Maritime industry investing in women

Members of the event panel Sarah Lunam, Lucy Hogan, Louise Struthers, Margaret Wind, Louise Deehan-Owen and Jo Brosnahan. Supplied image.

The maritime industry in New Zealand is committed to empowering women.

The Maritime NZ Board hosted an event in Tauranga to commemorate this year’s World Maritime Day, ‘Empowering women in the maritime community’.

The event included a panel of high profile women in the maritime industry who led a discussion on why empowering women in maritime matters and how industry and Maritime NZ can work together to attract more women into maritime careers both here and across the Pacific.

The aim of the panel was to kick start a programme of work within the industry to attract more women into maritime careers.

Maritime NZ chair Jo Brosnahan says, “I was impressed and inspired by the strong and clear leadership, and by the openness and authenticity demonstrated by the women who joined us to talk about their thoughts on empowering women in the maritime community. It is clear that this work is important, necessary, and needs the commitment of everyone in the maritime community – not just the women.”

Executive director of the Marine Transport Association Margaret Wind says, “Empowering women starts from when they’re girls. It’s up to those of us who have been in the industry a long time to make sure that the girls and young women who are joining know that we’re there to support them and be their champions.“

Representatives from all areas of the industry shared their views and ideas on why empowering women in maritime matters and how to expand the involvement of women in the maritime sector.

The event raised questions for the maritime industry to look at including how to identify and address the barriers to women entering the maritime sector – barriers that can be practical, cultural, and related to making maritime careers visible and creating viable options for young women.

There was strong support for acknowledging the benefits that a more diverse workforce would bring to the maritime sector, and commitment to making positive and sustained progress to inclusion and support for women in this vital industry.

Sara Lunam, corporate services manager at Port of Tauranga says “Empowering women makes good business sense.
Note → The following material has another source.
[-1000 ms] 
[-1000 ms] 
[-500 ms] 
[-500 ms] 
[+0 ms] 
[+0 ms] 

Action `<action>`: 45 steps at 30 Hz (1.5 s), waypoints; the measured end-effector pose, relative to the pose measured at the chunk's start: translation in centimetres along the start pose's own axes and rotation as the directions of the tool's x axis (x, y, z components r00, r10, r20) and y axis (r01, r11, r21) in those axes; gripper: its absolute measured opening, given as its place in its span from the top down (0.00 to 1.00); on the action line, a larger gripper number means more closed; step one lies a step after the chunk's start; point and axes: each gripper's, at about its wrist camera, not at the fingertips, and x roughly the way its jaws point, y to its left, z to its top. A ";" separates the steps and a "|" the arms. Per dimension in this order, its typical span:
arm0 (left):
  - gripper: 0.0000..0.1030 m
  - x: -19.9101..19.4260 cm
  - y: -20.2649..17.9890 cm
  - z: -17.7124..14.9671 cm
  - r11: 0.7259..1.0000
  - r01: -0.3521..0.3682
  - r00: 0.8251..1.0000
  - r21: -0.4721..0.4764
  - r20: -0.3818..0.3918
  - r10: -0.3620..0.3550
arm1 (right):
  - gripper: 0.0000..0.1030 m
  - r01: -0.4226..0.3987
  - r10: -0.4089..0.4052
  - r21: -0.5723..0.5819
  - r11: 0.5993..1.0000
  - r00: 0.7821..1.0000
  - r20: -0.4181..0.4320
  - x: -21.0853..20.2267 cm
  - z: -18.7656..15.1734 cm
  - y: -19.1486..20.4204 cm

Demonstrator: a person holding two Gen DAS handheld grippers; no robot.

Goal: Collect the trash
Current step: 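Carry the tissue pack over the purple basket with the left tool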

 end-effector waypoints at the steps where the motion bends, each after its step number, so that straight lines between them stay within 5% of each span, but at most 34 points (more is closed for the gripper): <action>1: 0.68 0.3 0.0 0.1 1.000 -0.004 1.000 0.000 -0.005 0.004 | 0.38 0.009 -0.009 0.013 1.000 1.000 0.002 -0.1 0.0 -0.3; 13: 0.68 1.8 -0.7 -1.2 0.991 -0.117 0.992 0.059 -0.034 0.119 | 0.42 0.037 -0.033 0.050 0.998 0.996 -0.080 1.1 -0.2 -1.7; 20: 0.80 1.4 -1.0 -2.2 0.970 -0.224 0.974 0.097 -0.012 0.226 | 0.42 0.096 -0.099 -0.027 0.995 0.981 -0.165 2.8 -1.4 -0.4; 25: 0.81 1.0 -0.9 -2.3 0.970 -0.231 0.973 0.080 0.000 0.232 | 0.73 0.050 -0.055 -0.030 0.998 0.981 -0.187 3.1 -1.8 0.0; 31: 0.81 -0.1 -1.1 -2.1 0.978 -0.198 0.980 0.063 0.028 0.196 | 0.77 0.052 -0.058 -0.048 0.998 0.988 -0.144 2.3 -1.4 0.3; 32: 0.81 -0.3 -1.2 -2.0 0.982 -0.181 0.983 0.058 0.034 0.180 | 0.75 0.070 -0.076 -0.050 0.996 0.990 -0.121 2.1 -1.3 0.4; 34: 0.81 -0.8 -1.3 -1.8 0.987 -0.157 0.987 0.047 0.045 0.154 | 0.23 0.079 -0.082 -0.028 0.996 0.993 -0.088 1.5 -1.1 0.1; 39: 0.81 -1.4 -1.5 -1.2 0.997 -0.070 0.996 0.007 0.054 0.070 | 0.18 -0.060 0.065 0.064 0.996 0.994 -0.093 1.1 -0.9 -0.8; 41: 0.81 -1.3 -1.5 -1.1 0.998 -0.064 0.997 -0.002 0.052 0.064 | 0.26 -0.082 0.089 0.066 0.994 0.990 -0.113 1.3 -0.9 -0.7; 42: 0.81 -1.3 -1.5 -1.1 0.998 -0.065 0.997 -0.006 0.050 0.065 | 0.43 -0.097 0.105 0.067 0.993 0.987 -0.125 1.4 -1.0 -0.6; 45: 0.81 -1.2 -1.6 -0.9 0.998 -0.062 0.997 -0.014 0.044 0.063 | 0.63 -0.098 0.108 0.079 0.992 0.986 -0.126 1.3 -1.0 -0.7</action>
Having women on site is proven to lift productivity overall and improve work group dynamics.”

NZ Merchant Service Guild’s Lucy Hogan shared some of her own experiences saying, harassment is real, for men as well as women.

“We need to tell the stories so we can do something about it rather than keep avoiding the hard stuff.”

Louise Deehan-Owen, senior lecturer at the NZ Maritime School says “We are seeing more women come through the Maritime School. The next generation expect equal treatment for all. We need to ensure that the students entering the maritime sector have the tools to deal with confronting situations and understand their role in supporting each other.”

Maritime NZ will work with the maritime sector to put the ideas from the World Maritime Day event into action.